À cette époque, la constitution de Vatican II sur la liturgie avait déjà très clairement montré les rapports étroits entre Liturgie chrétienne et Bible (voir Sacrosanctum concilium de Vatican II, §24, 35-40 ; voir aussi le numéro 190 de la Maison-Dieu [1992], consacré à cette question) ; aussi pouvait-on à ce moment-là difficilement introduire dans la liturgie des heures, une traduction des psaumes qui gommait les images et symboles véhiculés par le texte biblique. Malgré l’intérêt suscité par l’introduction des langues vernaculaires en liturgie, les Psaumes de la savane demeurèrent un outil facultatif à la disposition des catéchistes soucieux de faire comprendre les Psaumes aux catéchumènes des savanes africaines. Ils ne furent donc pas introduits dans la Prière du temps présent au Burkina Faso. L’auteur, qui en plus de son béret de théologien était un poète, se tourna vers d’autres créations, dont D’amour et de liberté : poèmes (1988), Prières et Psaumes pour toutes sortes de nécessités (1996) et Poèmes du coeur d’Afrique, des fêtes et des saisons (2005). Mais c’est à l’Est, dans la région des grands lacs, vers 1975-1976, que les Psaumes de la savane furent utilisés dans la liturgie des heures, au sein des communautés des Pères-Blancs (Guisson s. d.).
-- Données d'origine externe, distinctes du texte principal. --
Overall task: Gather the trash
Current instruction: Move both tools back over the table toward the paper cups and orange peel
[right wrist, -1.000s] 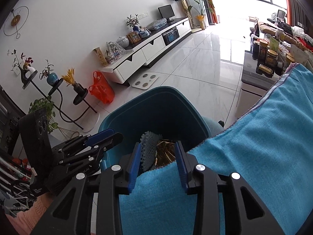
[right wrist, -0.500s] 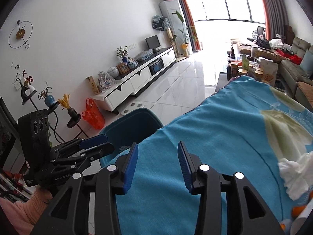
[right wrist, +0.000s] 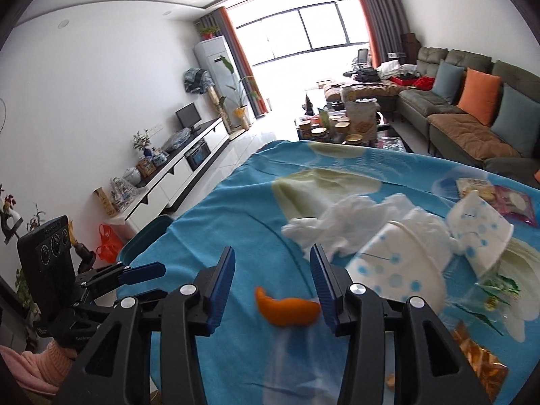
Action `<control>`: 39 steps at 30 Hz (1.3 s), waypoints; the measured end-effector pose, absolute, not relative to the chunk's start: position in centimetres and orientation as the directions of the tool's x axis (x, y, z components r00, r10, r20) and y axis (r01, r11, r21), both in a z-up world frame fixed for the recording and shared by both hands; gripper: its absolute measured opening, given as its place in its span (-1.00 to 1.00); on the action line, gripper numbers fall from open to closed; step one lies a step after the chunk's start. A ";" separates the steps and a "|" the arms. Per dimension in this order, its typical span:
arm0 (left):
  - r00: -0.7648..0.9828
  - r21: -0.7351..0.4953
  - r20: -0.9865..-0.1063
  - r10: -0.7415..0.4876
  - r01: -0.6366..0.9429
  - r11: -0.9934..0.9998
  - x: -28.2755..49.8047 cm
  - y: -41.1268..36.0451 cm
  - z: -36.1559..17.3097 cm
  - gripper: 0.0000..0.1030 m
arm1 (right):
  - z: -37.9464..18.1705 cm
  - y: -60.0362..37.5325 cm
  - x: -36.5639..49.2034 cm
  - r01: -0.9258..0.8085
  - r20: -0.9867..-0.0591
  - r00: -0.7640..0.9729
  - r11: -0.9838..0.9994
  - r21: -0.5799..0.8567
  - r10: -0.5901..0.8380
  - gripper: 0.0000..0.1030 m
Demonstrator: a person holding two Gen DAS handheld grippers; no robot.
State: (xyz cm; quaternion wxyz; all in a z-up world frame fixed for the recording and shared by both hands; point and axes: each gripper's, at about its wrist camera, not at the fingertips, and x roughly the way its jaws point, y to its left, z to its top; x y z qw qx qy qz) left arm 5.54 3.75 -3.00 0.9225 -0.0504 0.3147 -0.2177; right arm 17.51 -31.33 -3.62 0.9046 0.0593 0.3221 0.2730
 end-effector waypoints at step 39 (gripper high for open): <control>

2. Des images du Kàsaayì pour louer Dieu et son Fils

Les graines jetées par des missionnaires au nord et à l’est de l’Afrique noire ont été emportées par les vents et se sont retrouvées quelques années plus tard au coeur du continent, notamment au Kàsaayì ; ici, un facteur déterminant joua le rôle de catalyseur dans leur germination : ces peuples lubas, qui avaient émigré du Sud-Est vers le centre du pays, se sont retrouvés pris en étau entre des courants sociaux divers et contradictoires qui les poussèrent au renforcement de leur identité dans la recherche de leur survie. Et cette recherche de survie s’est manifestée, non seulement dans les techniques d’agriculture et d’élevage, mais aussi dans leurs célébrations, la prière liturgique étant liée à la vie. En habitant plus pleinement la prière qu’ils récitaient dans leur langue, ils renforçaient la conscience de leur identité. Parmi eux, beaucoup ne la parlaient plus correctement ; mais peu importe ; ils s’identifiaient à cette langue. Quand ils se retrouvaient parmi d’autres peuples, ils utilisaient des bribes du luba pour cacher ce qu’ils voulaient dire, et surtout pour faire valoir une identité ; tout comme en France les jeunes Arabes qui disent : « l’arabe c’est ma langue, mais je ne la parle pas, je la comprends seulement » (Billez 1985, 99). La langue maternelle, c’est celle des profondeurs de l’être humain, celle qu’il utilise quand il pleure, quand il est ému. Quand on compare les images véhiculées par la langue d’origine, et celles utilisées dans la langue de l’école ou de l’Église coloniale, les images de la langue étrangère sont uniquement « utilitaires », « instrumentales » ; tandis que les images qui sortent de la langue d’origine reflètent le coeur, le corps, la vie quotidienne et intime de l’enfant d’immigré, même si cet enfant ne maîtrise pas sa langue d’origine (Billiez 1985, 101).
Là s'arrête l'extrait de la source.